Él sacudió la cabeza. Parecía dolido.
—Eliza. No se trata de eso.
—Yo le diré de lo que se trata —exclamó ella, pero durante un segundo se aferró a ello, preguntándose si realmente iba a hacerlo. A decirlo. Allí. A aquellos hombres dubitativos e hipócritas. Los miró a uno y a otro, pasando de la dolorida consternación y el… bochorno del doctor Chaudhary por ella (por su engaño, por su triste espectáculo), al tembloroso desprecio del doctor Amhali. No eran el mejor público para una revelación, pero al final daba igual. Las nuevas certezas de Eliza habían crecido tanto que era imposible ocultarlas.

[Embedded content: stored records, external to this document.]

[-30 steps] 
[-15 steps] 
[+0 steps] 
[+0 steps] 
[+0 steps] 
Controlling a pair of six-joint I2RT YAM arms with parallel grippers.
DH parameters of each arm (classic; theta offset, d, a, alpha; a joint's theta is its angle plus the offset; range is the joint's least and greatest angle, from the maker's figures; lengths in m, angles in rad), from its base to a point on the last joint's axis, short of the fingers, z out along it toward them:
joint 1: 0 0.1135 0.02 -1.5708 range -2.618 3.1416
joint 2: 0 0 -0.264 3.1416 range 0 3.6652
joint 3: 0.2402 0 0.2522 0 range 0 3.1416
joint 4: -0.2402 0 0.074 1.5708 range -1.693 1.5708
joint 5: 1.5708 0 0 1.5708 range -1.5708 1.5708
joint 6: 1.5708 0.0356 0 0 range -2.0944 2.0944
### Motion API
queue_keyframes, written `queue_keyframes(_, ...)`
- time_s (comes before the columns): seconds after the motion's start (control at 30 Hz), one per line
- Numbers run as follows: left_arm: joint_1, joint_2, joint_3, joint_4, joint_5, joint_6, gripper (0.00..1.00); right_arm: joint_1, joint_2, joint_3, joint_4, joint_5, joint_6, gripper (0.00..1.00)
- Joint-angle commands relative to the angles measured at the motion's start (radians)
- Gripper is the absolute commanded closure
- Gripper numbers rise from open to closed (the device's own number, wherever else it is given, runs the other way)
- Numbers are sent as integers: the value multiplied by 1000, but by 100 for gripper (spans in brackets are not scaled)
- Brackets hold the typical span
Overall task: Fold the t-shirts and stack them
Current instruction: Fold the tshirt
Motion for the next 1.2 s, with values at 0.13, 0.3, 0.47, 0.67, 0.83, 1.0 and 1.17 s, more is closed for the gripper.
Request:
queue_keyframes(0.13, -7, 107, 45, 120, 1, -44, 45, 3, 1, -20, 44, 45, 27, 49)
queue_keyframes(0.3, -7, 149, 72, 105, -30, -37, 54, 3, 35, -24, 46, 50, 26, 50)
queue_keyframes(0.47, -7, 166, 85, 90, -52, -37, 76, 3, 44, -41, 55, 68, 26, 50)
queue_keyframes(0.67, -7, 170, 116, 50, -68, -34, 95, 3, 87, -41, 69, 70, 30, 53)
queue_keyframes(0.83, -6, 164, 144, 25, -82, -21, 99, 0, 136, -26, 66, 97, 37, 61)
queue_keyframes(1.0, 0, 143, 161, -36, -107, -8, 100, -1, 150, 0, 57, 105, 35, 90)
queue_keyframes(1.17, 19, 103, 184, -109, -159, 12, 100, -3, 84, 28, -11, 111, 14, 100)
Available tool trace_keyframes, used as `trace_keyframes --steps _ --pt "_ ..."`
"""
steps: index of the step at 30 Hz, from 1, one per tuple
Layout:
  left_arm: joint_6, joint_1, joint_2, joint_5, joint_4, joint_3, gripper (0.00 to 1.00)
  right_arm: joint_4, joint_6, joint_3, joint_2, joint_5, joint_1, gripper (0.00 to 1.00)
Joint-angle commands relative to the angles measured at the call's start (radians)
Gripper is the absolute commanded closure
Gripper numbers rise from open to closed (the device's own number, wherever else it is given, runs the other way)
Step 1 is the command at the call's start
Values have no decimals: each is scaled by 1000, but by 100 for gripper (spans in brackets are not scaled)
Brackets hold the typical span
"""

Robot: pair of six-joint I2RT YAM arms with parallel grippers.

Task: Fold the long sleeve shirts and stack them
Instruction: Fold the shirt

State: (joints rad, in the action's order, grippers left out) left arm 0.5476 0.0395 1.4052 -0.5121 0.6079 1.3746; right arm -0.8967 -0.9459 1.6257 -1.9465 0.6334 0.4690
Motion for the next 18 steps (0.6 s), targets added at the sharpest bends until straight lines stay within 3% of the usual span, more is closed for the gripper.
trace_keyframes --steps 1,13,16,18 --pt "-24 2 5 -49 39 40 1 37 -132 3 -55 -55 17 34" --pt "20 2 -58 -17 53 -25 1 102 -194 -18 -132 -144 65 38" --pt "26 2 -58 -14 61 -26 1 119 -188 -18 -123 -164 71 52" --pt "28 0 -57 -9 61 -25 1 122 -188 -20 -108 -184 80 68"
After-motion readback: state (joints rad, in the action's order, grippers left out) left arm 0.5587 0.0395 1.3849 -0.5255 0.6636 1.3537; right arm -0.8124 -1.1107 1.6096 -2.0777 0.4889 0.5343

—Mis familiares —dijo— son personas miserables, mezquinas y despiadadas y jamás los perdonaré por lo que me hicieron, pero… tienen razón —Eliza alzó las cejas y se volvió hacia el doctor Amhali—. Y sí, todavía tengo visiones y las odio. No quise creer nada de aquello. No quise formar parte de ello. Traté de escapar, pero no importa lo que yo quiera, porque soy así. Gracioso, ¿no? Mi destino es mi ADN —de nuevo al doctor Chaudhary—. Esto debería mantener ocupados a los delegados de la Ciencia y de la Fe mientras discuten en los pasillos. Desciendo de un ángel. Es mi maldito destino genético.